In educating young people, Timiryazev attached great importance to familiarizing them with the life and work of the great luminaries of science, with their courageous struggle to implement their brilliant ideas. He spoke with special love about those of them who managed to combine their activities with the struggle for the liberation of their people. For more than half a century, Kliment Arkadyevich created a whole gallery of biographies of fighters for the people's cause - from the biography of the socialist Giuseppe Garibaldi in 1862 to an essay about the Friend of the People Marat in 1919. At the same time, Timiryazev was able to notice the weaknesses of this or that scientist. He also rebelled against the immoderate praise and sweeping condemnation of historical figures, demanding an objective approach to their assessment: “Our duty towards the dead is the same as towards the living - it’s true.”
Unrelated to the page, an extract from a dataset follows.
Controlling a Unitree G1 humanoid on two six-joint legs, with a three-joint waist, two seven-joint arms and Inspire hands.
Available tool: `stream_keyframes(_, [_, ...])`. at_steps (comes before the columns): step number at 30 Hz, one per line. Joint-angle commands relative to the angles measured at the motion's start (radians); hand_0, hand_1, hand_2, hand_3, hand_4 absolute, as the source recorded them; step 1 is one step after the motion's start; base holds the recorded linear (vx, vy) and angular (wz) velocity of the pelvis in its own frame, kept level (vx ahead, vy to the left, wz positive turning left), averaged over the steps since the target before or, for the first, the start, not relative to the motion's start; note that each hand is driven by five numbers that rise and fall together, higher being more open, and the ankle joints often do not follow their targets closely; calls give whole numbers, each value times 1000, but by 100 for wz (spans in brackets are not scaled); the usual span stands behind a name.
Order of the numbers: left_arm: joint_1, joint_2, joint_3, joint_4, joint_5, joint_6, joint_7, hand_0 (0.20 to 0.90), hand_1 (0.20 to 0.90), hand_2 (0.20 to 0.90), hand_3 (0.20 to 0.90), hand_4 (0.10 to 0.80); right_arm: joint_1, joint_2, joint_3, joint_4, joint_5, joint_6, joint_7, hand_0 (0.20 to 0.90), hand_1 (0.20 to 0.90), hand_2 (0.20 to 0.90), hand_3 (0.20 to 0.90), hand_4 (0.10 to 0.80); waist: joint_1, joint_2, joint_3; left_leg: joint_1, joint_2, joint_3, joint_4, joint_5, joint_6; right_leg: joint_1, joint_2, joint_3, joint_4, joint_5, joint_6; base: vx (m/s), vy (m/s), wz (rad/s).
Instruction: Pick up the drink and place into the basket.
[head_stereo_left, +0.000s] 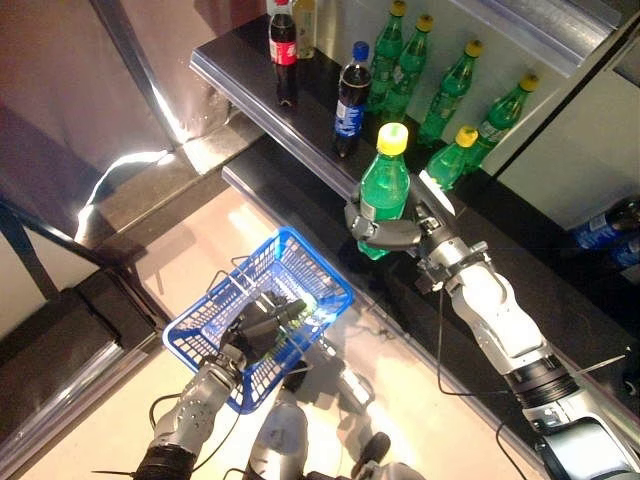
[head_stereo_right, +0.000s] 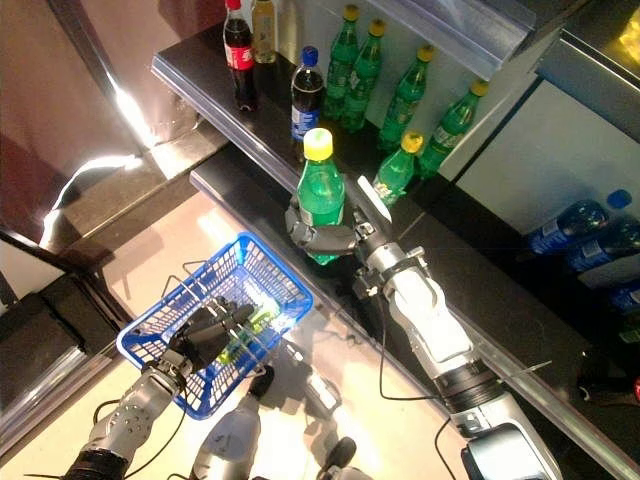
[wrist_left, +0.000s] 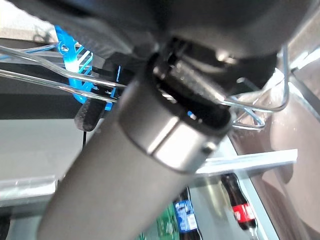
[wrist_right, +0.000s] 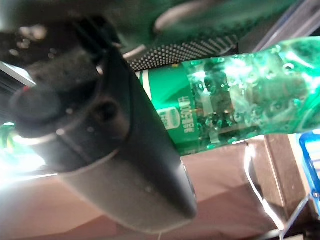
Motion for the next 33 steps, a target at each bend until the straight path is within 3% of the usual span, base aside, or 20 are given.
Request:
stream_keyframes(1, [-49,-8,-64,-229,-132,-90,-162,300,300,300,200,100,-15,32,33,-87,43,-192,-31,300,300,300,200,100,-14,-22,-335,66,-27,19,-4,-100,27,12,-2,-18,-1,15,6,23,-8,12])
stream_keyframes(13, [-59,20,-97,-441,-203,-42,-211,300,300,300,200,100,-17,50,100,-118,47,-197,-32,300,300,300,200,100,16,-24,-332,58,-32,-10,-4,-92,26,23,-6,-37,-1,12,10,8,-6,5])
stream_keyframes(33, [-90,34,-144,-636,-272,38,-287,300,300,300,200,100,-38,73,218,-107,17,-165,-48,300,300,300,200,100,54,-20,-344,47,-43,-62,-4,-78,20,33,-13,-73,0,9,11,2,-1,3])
The most important articles on socio-political issues, published by him over the years, are collected in his book “Science and Democracy” (1920). The author sent the first copy of this work, published a month before his death, to his friend V.I. Lenin, signing: “To the deeply respected Vladimir Ilyich Lenin from K. Timiryazev, who considers it a blessing to be his contemporary and a witness to his glorious activity.”
On April 21, Timiryazev fell ill with pneumonia. On April 27 he receives from V.I. Lenin’s letter in which Ilyich admires Kliment Arkadyevich’s book “Science and Democracy”, reading Timiryazev’s remarks “against the bourgeoisie and for Soviet power”, and wishes the author “with all my heart... health, health and health!”, conveyed through the new attending physician B .WITH. Weisbrod invitation to an evening dedicated to his 50th anniversary. On the same day, Timiryazev wrote his last letter, transmitted with this communist doctor:
“I have always tried to serve humanity and I am glad that in these serious moments for me I see you, a representative of the party that truly serves humanity. The Bolsheviks who are pursuing Leninism, I believe and am convinced, are working for the happiness of the people and will lead them to happiness. I have always been yours and with you. Convey Vladimir Ilyich my admiration for his brilliant solution to world issues in theory and in practice. I consider it a blessing to be his contemporary and witness to his glorious work. I bow to him and want everyone to know about it. Please convey to all my comrades my sincere greetings and wishes for further successful work for the happiness of mankind.”

On the night of April 28, 1920, Kliment Arkadyevich Timiryazev died. In Moscow K.A. Two monuments were erected to Timiryazev, his name was given to the Institute of Plant Physiology of the Academy of Sciences, the Biological Museum and Petrovka, which became the Moscow Agricultural Academy, which is now called the Russian State Agrarian University.